Ronald Fisher used P < 0.05 and P < 0.01 as convenient critical thresholds for indicating significance, and produced tables of the critical values of test statistics needed to achieve these levels of significance. The popularity of these tables led to 0.05 and 0.01 becoming established conventions, although it is now recommended that exact P-values should be reported. And it is important to emphasize that the exact P-value is conditional not only on the truth of the null hypothesis, but also on all other assumptions underlying the statistical model, such as lack of systematic bias, independent observations, and so on.

This whole process has become known as Null Hypothesis Significance Testing (NHST) and, as we shall see below, it has become a source of major controversy. But first we should examine how Fisher’s ideas are used in practice.

 

 

Using Probability Theory


Perhaps the most challenging component in null-hypothesis significance testing is Step 3—establishing the distribution of the chosen test statistic under the null hypothesis. We can always fall back on computer-intensive simulation methods as in the permutation test for the arm-crossing data, but it is far more convenient if we can use probability theory to work out the tail areas of test statistics directly, as Arbuthnot did in a simple case, and Fisher did with the hypergeometric distribution.

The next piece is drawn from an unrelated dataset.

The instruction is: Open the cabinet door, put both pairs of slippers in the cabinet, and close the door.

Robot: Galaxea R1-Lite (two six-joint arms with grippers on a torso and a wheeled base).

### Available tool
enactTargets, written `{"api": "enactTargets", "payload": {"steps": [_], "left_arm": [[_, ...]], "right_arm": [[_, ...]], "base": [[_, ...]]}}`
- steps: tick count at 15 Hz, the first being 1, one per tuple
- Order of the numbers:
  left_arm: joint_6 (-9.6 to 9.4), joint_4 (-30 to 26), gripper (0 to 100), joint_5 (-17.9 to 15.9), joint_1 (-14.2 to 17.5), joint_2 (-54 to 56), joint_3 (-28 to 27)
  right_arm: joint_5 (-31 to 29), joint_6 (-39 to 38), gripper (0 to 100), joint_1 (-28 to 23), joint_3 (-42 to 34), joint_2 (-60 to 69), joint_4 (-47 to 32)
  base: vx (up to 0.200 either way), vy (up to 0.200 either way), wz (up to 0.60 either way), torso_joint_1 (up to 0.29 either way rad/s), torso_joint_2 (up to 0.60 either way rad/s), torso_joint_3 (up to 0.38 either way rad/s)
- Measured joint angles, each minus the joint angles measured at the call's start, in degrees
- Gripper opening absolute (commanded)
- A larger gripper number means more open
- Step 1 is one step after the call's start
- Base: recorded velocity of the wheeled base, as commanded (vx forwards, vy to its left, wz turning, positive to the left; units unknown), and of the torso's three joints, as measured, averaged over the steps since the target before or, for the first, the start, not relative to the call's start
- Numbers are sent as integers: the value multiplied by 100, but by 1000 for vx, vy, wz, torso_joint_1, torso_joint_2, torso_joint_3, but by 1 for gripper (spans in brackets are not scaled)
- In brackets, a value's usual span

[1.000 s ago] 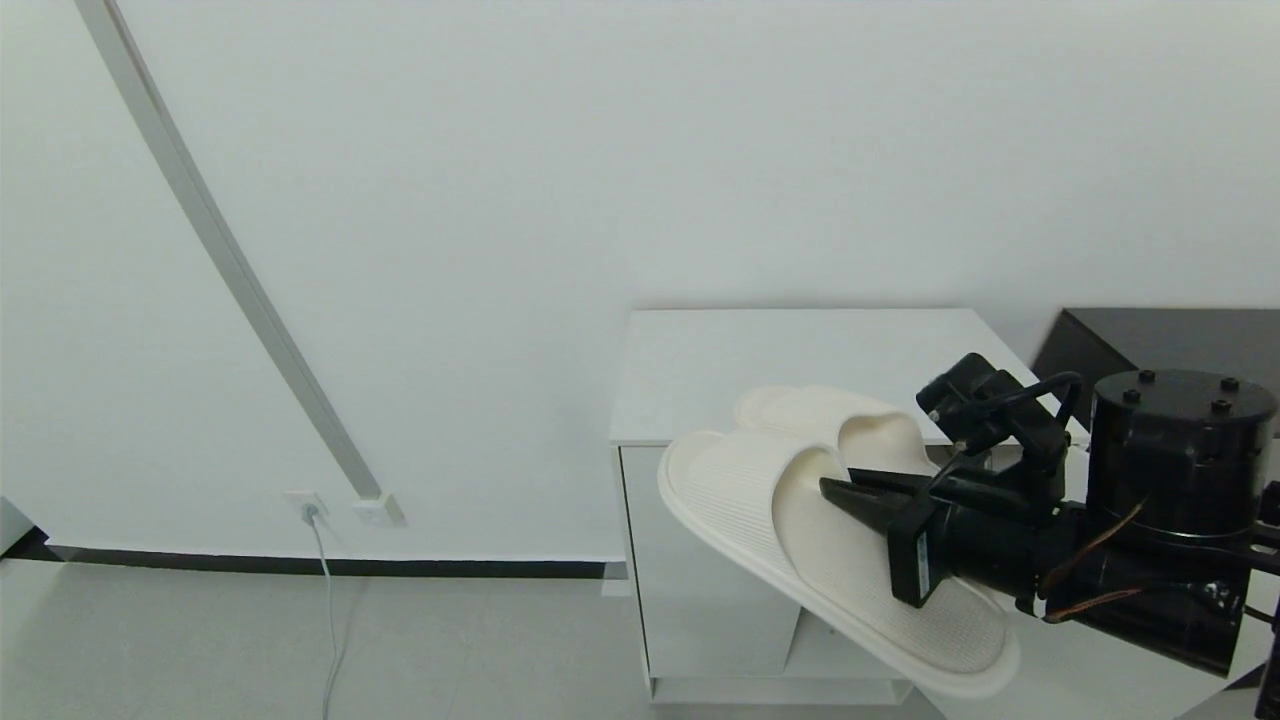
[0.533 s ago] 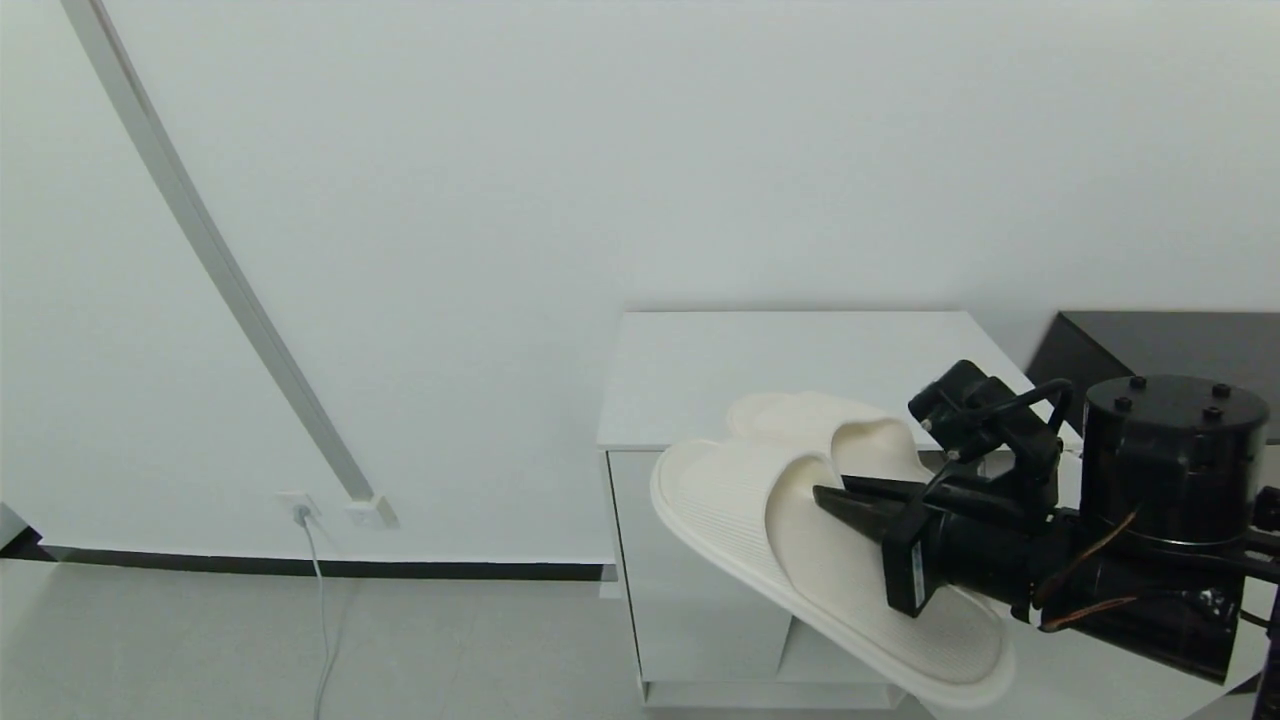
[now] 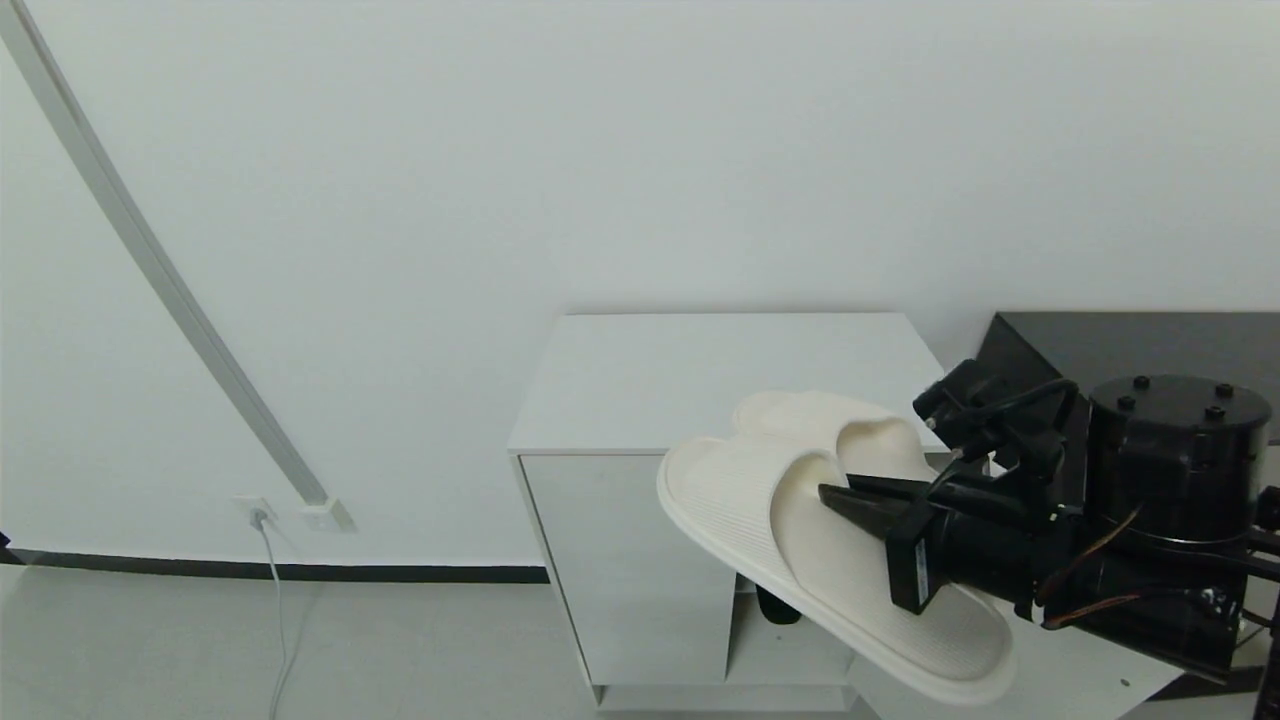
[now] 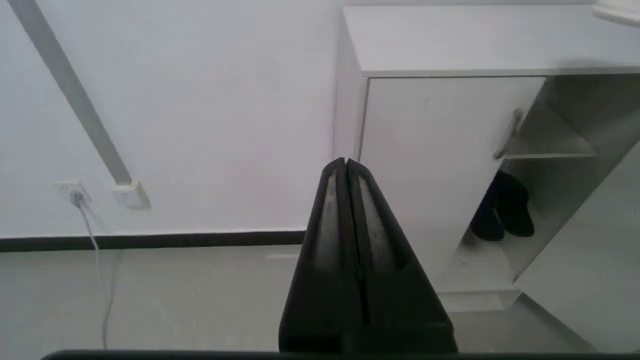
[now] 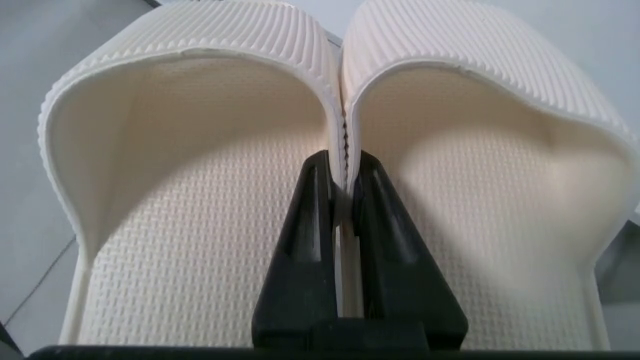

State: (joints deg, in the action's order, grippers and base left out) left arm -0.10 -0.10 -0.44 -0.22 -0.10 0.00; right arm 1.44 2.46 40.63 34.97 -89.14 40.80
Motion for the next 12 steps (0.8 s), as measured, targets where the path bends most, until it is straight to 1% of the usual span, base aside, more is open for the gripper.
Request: {"api": "enactTargets", "payload": {"steps": [4,12], "left_arm": [[0,0,0,0,4,0,0],[2,0,0,0,9,0,0]], "right_arm": [[-10,-1,0,-1,9,-2,0],[-40,-1,0,-20,-22,0,-9]], "base": [[0,-200,0,1,4,0],[0,0,0,0,0,0]]}}
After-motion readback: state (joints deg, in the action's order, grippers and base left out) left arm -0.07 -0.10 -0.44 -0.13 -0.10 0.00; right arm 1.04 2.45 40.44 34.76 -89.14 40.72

Often we make use of approximations that were developed by the pioneers of statistical inference. For example, around 1900 Karl Pearson developed a series of statistics for testing associations in cross-tabulations such as Table 10.1, out of which grew the classic chi-squared test of association.*

These test statistics involve calculating the expected number of events in each cell of the table, were the null hypothesis of no-association true, and then a chi-squared statistic measures the total discrepancy between the observed and expected counts. Table 10.2 shows the expected numbers in the cells of the table, assuming the null hypothesis: for example, the expected number of females with left arm on top is the total number of females (14), times the overall proportion of left-armers (22/54), which comes to 5.7.